NASCARは今季から3ナショナル シリーズで新たに適用される
車両破損に関する規定を発表しました。
新たな規定では、車両の修復・レース復帰が厳しくなります。

 まず、以前に、どこの記事に書いたか自分で忘れてしまいましたが、
レース中に車体の外装部品を交換・取り付けする修復は禁止となります。
 ここ数年、上位チームを中心に、壊れた部分だけに新たな外装部品を
上から被せることで空力的影響を最小限にし、かつすぐに修復を終えてレースに
戻るケースが多くみられましたが、新規定により認められるのは車体の板金
そのものの修復のみとなります。

 また、作業自体にも制限が加えられ、仮に車をガレージに入れた場合、
その車はレースに戻ることはできません。
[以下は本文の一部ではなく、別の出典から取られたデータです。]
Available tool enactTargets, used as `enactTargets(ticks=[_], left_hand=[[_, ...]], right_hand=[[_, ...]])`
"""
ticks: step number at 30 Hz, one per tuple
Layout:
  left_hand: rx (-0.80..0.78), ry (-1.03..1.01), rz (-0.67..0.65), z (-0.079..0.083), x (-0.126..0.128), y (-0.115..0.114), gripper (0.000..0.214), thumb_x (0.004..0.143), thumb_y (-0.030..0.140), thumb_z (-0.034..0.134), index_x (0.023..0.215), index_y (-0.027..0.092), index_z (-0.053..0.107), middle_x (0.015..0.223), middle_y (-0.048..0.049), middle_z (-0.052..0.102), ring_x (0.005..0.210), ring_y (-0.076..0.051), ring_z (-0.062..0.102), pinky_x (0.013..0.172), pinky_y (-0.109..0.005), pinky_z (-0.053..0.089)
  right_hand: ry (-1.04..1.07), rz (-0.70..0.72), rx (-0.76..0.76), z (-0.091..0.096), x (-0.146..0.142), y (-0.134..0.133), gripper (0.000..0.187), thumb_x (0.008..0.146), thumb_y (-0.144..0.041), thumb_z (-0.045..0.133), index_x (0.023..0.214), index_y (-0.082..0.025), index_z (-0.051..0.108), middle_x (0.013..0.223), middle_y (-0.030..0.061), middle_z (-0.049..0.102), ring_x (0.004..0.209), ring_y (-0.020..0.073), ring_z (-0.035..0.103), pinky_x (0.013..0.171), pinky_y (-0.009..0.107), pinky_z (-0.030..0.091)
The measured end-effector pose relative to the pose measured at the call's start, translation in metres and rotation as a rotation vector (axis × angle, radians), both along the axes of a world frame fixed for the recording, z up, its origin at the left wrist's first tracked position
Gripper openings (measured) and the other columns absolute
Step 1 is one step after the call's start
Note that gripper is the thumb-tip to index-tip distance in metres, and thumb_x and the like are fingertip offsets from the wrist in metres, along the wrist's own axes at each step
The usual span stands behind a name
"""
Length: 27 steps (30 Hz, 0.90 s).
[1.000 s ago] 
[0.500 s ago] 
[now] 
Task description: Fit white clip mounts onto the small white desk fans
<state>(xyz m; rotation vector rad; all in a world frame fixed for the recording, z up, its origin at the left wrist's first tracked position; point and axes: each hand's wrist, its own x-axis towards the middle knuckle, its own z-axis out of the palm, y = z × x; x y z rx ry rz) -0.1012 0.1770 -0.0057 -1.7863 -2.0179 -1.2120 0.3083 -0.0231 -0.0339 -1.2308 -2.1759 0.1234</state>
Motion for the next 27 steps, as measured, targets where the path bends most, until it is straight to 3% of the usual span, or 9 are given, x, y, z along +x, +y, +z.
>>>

ガレージ行き=DNFとなります。
 つまり、修復作業はピット ロード上でのみ行うことができますが、
その作業には5分という制限時間が設けられます。
 5分を超えて作業した場合には強制的にガレージ送り=DNFです。
この5分という制限時間は、コース上に戻り、NASCAR側が指定した最低ラップ速度を
上回って走行することができた場合、リセットされます。
 
 また、この規定は、不十分な修復で壊れた車が再び部品をまき散らすことによる
安全性への懸念という観点も含まれていることから、駆動系や電気系といった、
接触による外装の破損と無関係な場合には適用されず、
この場合に限り5分制限はなく、ガレージからの復帰も認められます。

 この制度に合わせてペナルティーに関しても微調整が加えられ、
ピット速度違反をした車に対しては、『作業持ち時間から15秒減算』
のペナルティーを新設。
 また、作業人員が規定の6人を超過するtoo many men over the wallの
ペナルティーには、レースからの除外という項目が追加されます。
同ペナルティーはどのみち列の最後方、あるいは周回遅れになることに
違いは無いから、と開き直って、故意に違反して修復を急ぐことが
しばしば行われていましたが、5分という制限を設けるため、そうした
半脱法行為に対して厳しい態度を示しているものとみられます。


 まとめると、クラッシュ等で車を壊した場合、ピット上での5分の修復が限度。
それが無理ならレース続行は不可。
 とりあえず一旦コースに出ても、タイムが遅ければ作業時間は
5分にリセットしてもらえず、やはり続行不可。
 できることは板金の修復だけで綺麗な外装を被せたり取り替えるのも不可。
 機械的な故障だけがガレージでゆっくり修復可能。

 ということになります。

 実は記録を見ると各ドライバーのDNFって思っている以上に少なくて、
みんなとりあえずなんとか走った状態でフィニッシュして完走に
なっていることが多いんですが、今年からはDNFが増えそうです。
特にスーパースピードウェイで、ボッコボコに壊れたのを外装交換で
復活させて、トップ10ぐらいで終わるドライバーもそこそこいたので、
そうしたことがなくなることで、見ていて感じる違和感・不公平感は
減少するでしょう。
 一方で、最後方までポイントが与えられ、たとえ何周遅れでも、
ボッコボコでもとにかく直して走って、1点でも、あるいはファンと
スポンサーのためにも、、、というのがNASCARらしく、他カテゴリーには
無い特色の1つでもありましたから、事故った車がどんどん減っていくとなると
『らしさ』が減ってしまうのではないか、という懸念もあります。